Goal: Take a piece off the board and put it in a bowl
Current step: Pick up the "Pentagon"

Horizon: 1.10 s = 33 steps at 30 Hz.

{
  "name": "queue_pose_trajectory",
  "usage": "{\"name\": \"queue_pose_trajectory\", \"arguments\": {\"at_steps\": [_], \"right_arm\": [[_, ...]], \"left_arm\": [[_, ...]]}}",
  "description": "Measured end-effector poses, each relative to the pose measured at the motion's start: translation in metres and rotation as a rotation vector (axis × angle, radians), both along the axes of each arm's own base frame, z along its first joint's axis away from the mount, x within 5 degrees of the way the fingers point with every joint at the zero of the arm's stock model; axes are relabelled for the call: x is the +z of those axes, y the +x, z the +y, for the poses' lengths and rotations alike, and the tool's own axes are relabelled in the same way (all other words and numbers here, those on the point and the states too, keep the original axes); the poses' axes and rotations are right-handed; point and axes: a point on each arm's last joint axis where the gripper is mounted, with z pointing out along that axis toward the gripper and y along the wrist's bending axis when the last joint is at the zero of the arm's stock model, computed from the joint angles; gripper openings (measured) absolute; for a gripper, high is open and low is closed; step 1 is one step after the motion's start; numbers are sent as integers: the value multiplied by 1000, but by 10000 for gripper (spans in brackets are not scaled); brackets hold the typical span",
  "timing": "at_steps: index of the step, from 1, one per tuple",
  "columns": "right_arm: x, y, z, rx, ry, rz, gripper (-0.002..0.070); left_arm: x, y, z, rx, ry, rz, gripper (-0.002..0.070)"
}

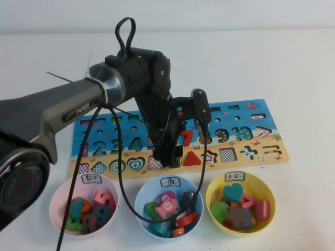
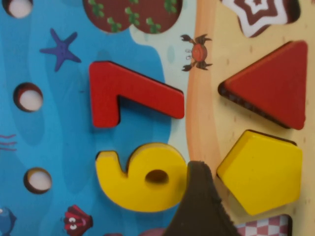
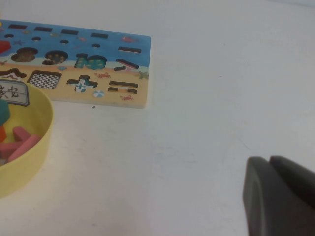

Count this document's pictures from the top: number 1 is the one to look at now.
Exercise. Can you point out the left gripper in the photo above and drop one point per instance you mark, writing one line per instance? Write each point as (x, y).
(162, 123)

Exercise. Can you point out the red number seven piece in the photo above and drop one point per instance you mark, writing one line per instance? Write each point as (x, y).
(188, 137)

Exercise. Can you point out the magenta fish piece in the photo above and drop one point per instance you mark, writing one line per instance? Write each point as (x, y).
(163, 196)

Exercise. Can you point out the blue plastic bowl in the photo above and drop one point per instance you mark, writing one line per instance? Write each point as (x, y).
(146, 193)

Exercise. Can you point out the black fish piece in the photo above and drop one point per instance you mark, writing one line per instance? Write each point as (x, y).
(188, 200)

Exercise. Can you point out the green fish piece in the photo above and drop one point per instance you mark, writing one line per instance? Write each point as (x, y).
(151, 209)

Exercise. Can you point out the red fish piece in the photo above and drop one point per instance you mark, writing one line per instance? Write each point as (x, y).
(187, 220)

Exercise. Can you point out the ocean print wooden puzzle board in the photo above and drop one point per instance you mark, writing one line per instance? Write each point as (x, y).
(227, 124)

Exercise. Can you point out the teal fish piece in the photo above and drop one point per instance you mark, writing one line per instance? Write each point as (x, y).
(159, 230)

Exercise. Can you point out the orange fish piece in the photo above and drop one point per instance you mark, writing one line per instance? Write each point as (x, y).
(178, 232)

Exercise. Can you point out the pink number five piece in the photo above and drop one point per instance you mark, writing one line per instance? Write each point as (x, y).
(103, 198)

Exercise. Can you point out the blue-grey number nine piece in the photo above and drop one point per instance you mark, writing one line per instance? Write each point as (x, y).
(101, 214)

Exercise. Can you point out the pink angle sign piece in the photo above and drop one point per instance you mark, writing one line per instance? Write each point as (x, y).
(250, 200)

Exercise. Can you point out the orange number piece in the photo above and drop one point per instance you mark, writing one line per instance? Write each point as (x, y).
(87, 206)

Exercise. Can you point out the yellow plastic bowl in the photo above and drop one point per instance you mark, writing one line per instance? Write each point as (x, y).
(261, 188)

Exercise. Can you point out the brown number eight piece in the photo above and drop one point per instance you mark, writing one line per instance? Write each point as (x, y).
(90, 223)

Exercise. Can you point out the teal number piece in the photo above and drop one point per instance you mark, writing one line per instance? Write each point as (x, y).
(76, 207)

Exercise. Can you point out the green number piece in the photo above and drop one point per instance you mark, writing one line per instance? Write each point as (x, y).
(72, 224)

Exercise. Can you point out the pink plastic bowl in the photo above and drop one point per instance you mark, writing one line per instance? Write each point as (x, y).
(58, 201)

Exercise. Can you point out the white label marked 鱼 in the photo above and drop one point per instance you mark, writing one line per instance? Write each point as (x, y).
(170, 182)

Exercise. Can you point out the red triangle block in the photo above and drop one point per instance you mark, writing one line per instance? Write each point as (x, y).
(192, 160)

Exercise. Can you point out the pink fish marked five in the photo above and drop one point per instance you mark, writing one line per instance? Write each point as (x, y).
(165, 207)

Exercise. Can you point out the white label marked 其它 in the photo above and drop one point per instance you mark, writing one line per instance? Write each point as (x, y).
(235, 176)

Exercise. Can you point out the teal heart block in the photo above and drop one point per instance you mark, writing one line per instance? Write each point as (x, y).
(233, 192)

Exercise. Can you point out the green circle block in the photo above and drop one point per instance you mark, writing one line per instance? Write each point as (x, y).
(220, 211)

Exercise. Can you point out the white label marked 数字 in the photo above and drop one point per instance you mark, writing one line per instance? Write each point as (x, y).
(91, 179)

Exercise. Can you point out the red shape block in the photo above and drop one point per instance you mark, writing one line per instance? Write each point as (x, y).
(228, 225)

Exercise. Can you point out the brown star block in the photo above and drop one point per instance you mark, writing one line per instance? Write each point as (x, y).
- - -
**Exercise instructions**
Set the records down again exactly, and omit any picture in them.

**Exercise response**
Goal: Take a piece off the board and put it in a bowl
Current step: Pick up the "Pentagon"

Horizon: 1.10 s = 33 steps at 30 Hz.

{
  "name": "queue_pose_trajectory",
  "usage": "{\"name\": \"queue_pose_trajectory\", \"arguments\": {\"at_steps\": [_], \"right_arm\": [[_, ...]], \"left_arm\": [[_, ...]]}}",
  "description": "Measured end-effector poses, each relative to the pose measured at the motion's start: translation in metres and rotation as a rotation vector (axis × angle, radians), both along the axes of each arm's own base frame, z along its first joint's axis away from the mount, x within 5 degrees of the way the fingers point with every joint at the zero of the arm's stock model; axes are relabelled for the call: x is the +z of those axes, y the +x, z the +y, for the poses' lengths and rotations alike, and the tool's own axes are relabelled in the same way (all other words and numbers here, those on the point and the states too, keep the original axes); the poses' axes and rotations are right-handed; point and axes: a point on each arm's last joint axis where the gripper is mounted, with z pointing out along that axis toward the gripper and y along the wrist's bending axis when the last joint is at the zero of the arm's stock model, computed from the joint angles; gripper openings (measured) absolute; for a gripper, high is open and low is closed; step 1 is one step after the motion's start; numbers are sent as integers: the value multiplied by 1000, but by 10000 for gripper (spans in brackets are not scaled); brackets hold the typical span",
  "timing": "at_steps: index of the step, from 1, one per tuple",
  "columns": "right_arm: x, y, z, rx, ry, rz, gripper (-0.002..0.070); left_arm: x, y, z, rx, ry, rz, gripper (-0.002..0.070)"
}


Count this document's pictures from the top: number 1 is the one to look at now.
Exercise. Can you point out the left gripper in the photo above and drop one point per instance you mark, writing one line per instance? Write each point as (x, y).
(162, 123)

Exercise. Can you point out the red number seven piece in the photo above and drop one point per instance you mark, writing one line per instance? Write each point as (x, y).
(188, 137)

Exercise. Can you point out the magenta fish piece in the photo above and drop one point per instance you mark, writing one line per instance? Write each point as (x, y).
(163, 196)

Exercise. Can you point out the blue plastic bowl in the photo above and drop one point per instance you mark, writing one line per instance? Write each point as (x, y).
(146, 193)

Exercise. Can you point out the black fish piece in the photo above and drop one point per instance you mark, writing one line per instance? Write each point as (x, y).
(188, 200)

Exercise. Can you point out the green fish piece in the photo above and drop one point per instance you mark, writing one line per instance? Write each point as (x, y).
(151, 209)

Exercise. Can you point out the red fish piece in the photo above and drop one point per instance you mark, writing one line per instance? Write each point as (x, y).
(187, 220)

Exercise. Can you point out the ocean print wooden puzzle board in the photo above and drop one point per instance you mark, writing one line per instance? Write each point as (x, y).
(227, 124)

Exercise. Can you point out the teal fish piece in the photo above and drop one point per instance you mark, writing one line per instance? Write each point as (x, y).
(159, 230)

Exercise. Can you point out the orange fish piece in the photo above and drop one point per instance you mark, writing one line per instance? Write each point as (x, y).
(178, 232)

Exercise. Can you point out the pink number five piece in the photo above and drop one point per instance you mark, writing one line per instance? Write each point as (x, y).
(103, 198)

Exercise. Can you point out the blue-grey number nine piece in the photo above and drop one point per instance you mark, writing one line per instance? Write each point as (x, y).
(101, 214)

Exercise. Can you point out the pink angle sign piece in the photo above and drop one point per instance you mark, writing one line per instance? Write each point as (x, y).
(250, 200)

Exercise. Can you point out the orange number piece in the photo above and drop one point per instance you mark, writing one line per instance? Write each point as (x, y).
(87, 206)

Exercise. Can you point out the yellow plastic bowl in the photo above and drop one point per instance you mark, writing one line per instance? Write each point as (x, y).
(261, 188)

Exercise. Can you point out the brown number eight piece in the photo above and drop one point per instance you mark, writing one line per instance? Write each point as (x, y).
(90, 223)

Exercise. Can you point out the teal number piece in the photo above and drop one point per instance you mark, writing one line per instance? Write each point as (x, y).
(76, 207)

Exercise. Can you point out the green number piece in the photo above and drop one point per instance you mark, writing one line per instance? Write each point as (x, y).
(72, 224)

Exercise. Can you point out the pink plastic bowl in the photo above and drop one point per instance you mark, writing one line per instance? Write each point as (x, y).
(58, 201)

Exercise. Can you point out the white label marked 鱼 in the photo above and drop one point per instance you mark, writing one line per instance? Write each point as (x, y).
(170, 182)

Exercise. Can you point out the red triangle block in the photo above and drop one point per instance you mark, writing one line per instance? Write each point as (x, y).
(192, 160)

Exercise. Can you point out the pink fish marked five in the photo above and drop one point per instance you mark, writing one line per instance? Write each point as (x, y).
(165, 207)

Exercise. Can you point out the white label marked 其它 in the photo above and drop one point per instance you mark, writing one line per instance? Write each point as (x, y).
(235, 176)

Exercise. Can you point out the teal heart block in the photo above and drop one point per instance you mark, writing one line per instance? Write each point as (x, y).
(233, 192)

Exercise. Can you point out the green circle block in the photo above and drop one point per instance you mark, writing one line per instance? Write each point as (x, y).
(220, 211)

Exercise. Can you point out the white label marked 数字 in the photo above and drop one point per instance you mark, writing one line per instance? Write each point as (x, y).
(91, 179)

Exercise. Can you point out the red shape block in the photo above and drop one point per instance you mark, writing one line per instance? Write each point as (x, y).
(228, 225)

Exercise. Can you point out the brown star block in the photo above and drop one point per instance you mark, writing one line per instance? Write each point as (x, y).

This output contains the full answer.